Various mine claims dating back to as far as the early 1950s still lay along the Parashant National Monument wilderness. Grand Canyon through hiker Rich Rudow shows what you can find if you decide to look into a claim. Thomas Hawthorne/azcentral.com
The Mojave County Board of Supervisors asked Secretary of Interior Ryan Zinke this week to consider lifting a 20-year uranium mining ban on public lands in northern Arizona.
The supervisors said in letters to Zinke that mining would restore jobs and pump money into the local economy, and asked the Interior Department to consider the status of the ban while he reviews 27 national monuments, including Grand Canyon-Parashant.
“This ban took away much needed growth and jobs from our area,” one of the letters said. “We are requesting that your office look into this ban and if necessary start a process with public comments to withdraw the ban.”
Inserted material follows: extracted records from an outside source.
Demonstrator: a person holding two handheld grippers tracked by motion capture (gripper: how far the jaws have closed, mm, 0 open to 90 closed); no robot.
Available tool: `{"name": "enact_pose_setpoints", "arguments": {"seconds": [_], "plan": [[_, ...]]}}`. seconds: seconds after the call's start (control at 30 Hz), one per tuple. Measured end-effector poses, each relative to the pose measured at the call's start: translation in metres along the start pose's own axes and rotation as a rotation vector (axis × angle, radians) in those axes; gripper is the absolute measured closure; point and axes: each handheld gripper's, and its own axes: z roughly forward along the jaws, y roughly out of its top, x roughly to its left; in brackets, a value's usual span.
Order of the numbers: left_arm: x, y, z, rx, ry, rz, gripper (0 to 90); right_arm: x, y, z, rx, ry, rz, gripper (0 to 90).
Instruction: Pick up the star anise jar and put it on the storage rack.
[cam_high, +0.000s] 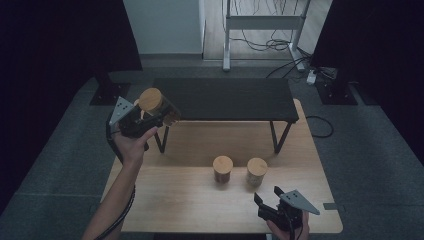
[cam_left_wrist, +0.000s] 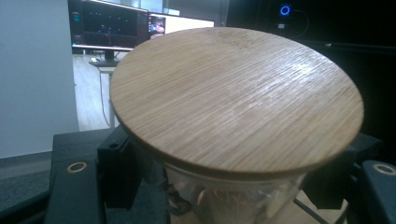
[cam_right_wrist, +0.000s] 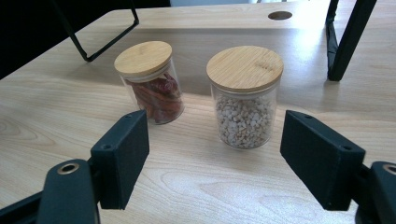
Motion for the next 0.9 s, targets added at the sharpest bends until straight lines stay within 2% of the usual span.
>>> {"name": "enact_pose_setpoints", "arguments": {"seconds": [0.4, 0.53, 0.9], "plan": [[0.009, 0.007, 0.031, 0.021, 0.019, 0.0, 27.4, -0.002, -0.001, 0.001, 0.005, 0.002, 0.006, 24.1], [0.011, 0.009, 0.042, 0.027, 0.023, -0.016, 27.4, -0.002, -0.001, 0.001, 0.009, 0.003, 0.009, 24.1], [0.015, 0.018, 0.061, 0.051, 0.038, -0.009, 27.4, -0.001, -0.001, 0.0, 0.008, 0.003, 0.006, 24.1]]}}
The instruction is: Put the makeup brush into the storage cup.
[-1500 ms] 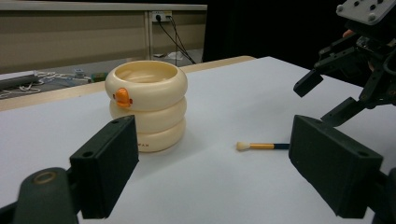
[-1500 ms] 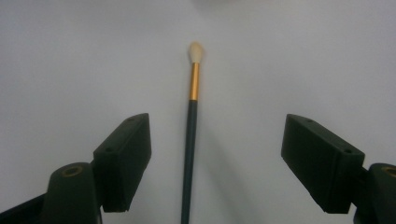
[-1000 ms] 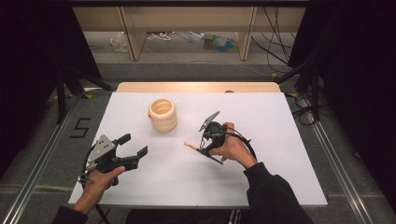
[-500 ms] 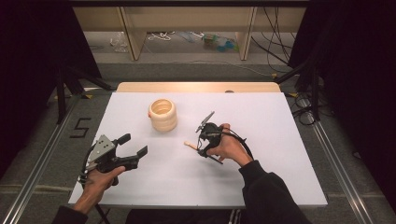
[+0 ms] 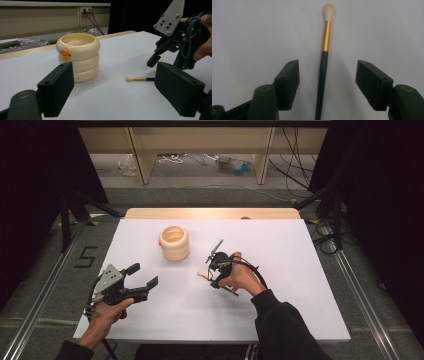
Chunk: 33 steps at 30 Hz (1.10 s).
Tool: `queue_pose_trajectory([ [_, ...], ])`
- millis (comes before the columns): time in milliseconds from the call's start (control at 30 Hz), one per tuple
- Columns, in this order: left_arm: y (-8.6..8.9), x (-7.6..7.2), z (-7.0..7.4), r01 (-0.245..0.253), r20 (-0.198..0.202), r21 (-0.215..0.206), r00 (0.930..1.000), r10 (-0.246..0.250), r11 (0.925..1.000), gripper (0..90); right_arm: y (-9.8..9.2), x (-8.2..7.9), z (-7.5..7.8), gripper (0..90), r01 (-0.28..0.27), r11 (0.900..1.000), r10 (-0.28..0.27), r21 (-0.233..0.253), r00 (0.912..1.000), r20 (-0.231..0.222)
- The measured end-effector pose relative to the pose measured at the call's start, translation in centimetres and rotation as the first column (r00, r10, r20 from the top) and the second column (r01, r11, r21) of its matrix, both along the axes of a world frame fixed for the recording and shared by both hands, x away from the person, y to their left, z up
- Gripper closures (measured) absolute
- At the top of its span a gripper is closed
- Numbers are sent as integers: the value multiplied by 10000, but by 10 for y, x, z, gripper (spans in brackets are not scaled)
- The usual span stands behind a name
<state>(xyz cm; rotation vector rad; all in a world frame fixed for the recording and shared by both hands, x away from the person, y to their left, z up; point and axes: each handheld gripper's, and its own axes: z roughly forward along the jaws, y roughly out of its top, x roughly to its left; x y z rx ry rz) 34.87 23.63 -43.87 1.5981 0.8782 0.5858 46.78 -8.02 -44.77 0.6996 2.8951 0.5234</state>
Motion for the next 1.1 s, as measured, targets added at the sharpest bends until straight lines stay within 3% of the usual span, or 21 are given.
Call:
queue_pose_trajectory([
  [133,0,0,0,12,19,-8,10000,-12,10000,156,2,2,-3,409,109,9996,-116,-257,9996,-265],
  [1100,-1,0,0,25,-17,-29,10000,-25,10000,156,7,10,-11,582,270,9979,-326,-597,9950,-945],
])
The board endorsed the letter Monday on a unanimous vote. The final version of the letter was mailed Wednesday.
“The jobs pay real well,” said County Supervisor Buster Johnson. Arizona Strip uranium is considered high grade, and the mines could potentially bring millions into the local economy, as well as into Utah.
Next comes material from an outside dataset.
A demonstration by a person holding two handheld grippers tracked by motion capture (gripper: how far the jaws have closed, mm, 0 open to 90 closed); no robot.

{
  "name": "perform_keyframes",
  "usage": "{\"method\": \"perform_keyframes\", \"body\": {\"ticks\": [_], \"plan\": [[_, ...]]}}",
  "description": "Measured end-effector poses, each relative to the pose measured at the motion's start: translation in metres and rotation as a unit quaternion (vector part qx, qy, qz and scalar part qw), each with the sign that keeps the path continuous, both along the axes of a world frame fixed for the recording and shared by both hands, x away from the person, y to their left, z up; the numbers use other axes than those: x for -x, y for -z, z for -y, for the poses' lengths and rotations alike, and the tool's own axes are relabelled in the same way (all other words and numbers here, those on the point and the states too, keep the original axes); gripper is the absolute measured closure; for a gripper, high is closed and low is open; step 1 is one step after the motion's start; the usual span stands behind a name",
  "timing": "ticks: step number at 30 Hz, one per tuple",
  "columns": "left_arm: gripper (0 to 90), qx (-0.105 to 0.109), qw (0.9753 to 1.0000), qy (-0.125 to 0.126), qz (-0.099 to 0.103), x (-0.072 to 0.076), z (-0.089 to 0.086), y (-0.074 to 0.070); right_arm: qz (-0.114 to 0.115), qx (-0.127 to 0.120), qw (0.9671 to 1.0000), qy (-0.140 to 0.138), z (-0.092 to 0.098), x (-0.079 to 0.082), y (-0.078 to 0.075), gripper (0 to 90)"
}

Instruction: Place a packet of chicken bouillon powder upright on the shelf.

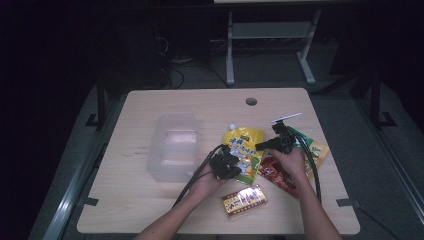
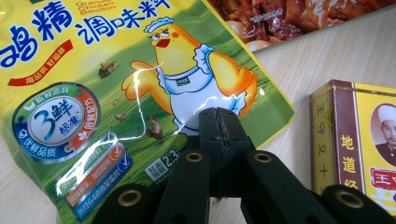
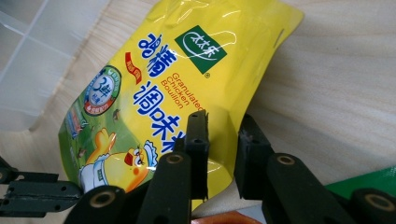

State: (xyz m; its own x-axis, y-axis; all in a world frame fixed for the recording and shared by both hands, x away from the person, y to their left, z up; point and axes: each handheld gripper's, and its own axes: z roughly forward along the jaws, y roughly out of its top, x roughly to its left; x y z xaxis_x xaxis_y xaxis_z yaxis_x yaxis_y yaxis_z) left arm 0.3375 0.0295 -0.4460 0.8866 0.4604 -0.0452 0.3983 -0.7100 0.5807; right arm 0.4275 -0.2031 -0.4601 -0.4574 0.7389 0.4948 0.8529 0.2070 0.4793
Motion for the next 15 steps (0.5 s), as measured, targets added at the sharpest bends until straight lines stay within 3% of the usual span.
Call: {"method": "perform_keyframes", "body": {"ticks": [4, 8, 15], "plan": [[89.6, 0.001, 1.0000, 0.001, 0.001, -0.0002, -0.0002, 0.0005, 0.002, 0.004, 1.0000, -0.002, -0.0019, -0.0002, 0.0003, 79.3], [89.5, 0.002, 1.0000, 0.000, 0.001, 0.0003, 0.0000, 0.0004, 0.007, 0.004, 1.0000, 0.000, -0.0010, -0.0009, 0.0011, 88.3], [87.2, 0.007, 1.0000, 0.000, -0.005, 0.0005, -0.0007, -0.0002, 0.023, 0.017, 0.9996, -0.003, -0.0033, 0.0025, -0.0079, 89.9]]}}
“You have that kind of money sitting in the ground and you think, somebody’s got to use that,” he said.
The Arizona Strip’s potential for uranium drew thousands of speculators to the region until then-Secretary of Interior Ken Salazar banned new mines while researchers looked at their impact on groundwater.
Conservationists had asked President Barack Obama to create a new national monument, which would essentially have made the ban permanent. Obama declined to name the Arizona monument, however, and conservationists have been watching to see how the Trump administration might handle the ban.
“On the one hand it’s not really a surprise,” Roger Clark, of the Grand Canyon Trust, said of the request.
But Clark said problems with water contamination in the past have shown research is needed on the effects of uranium mining, and that thousands of people spoke in favor of the ban during a long public comment process.
“None of the arguments that the county is making have any bearing in relation to the facts,” he said.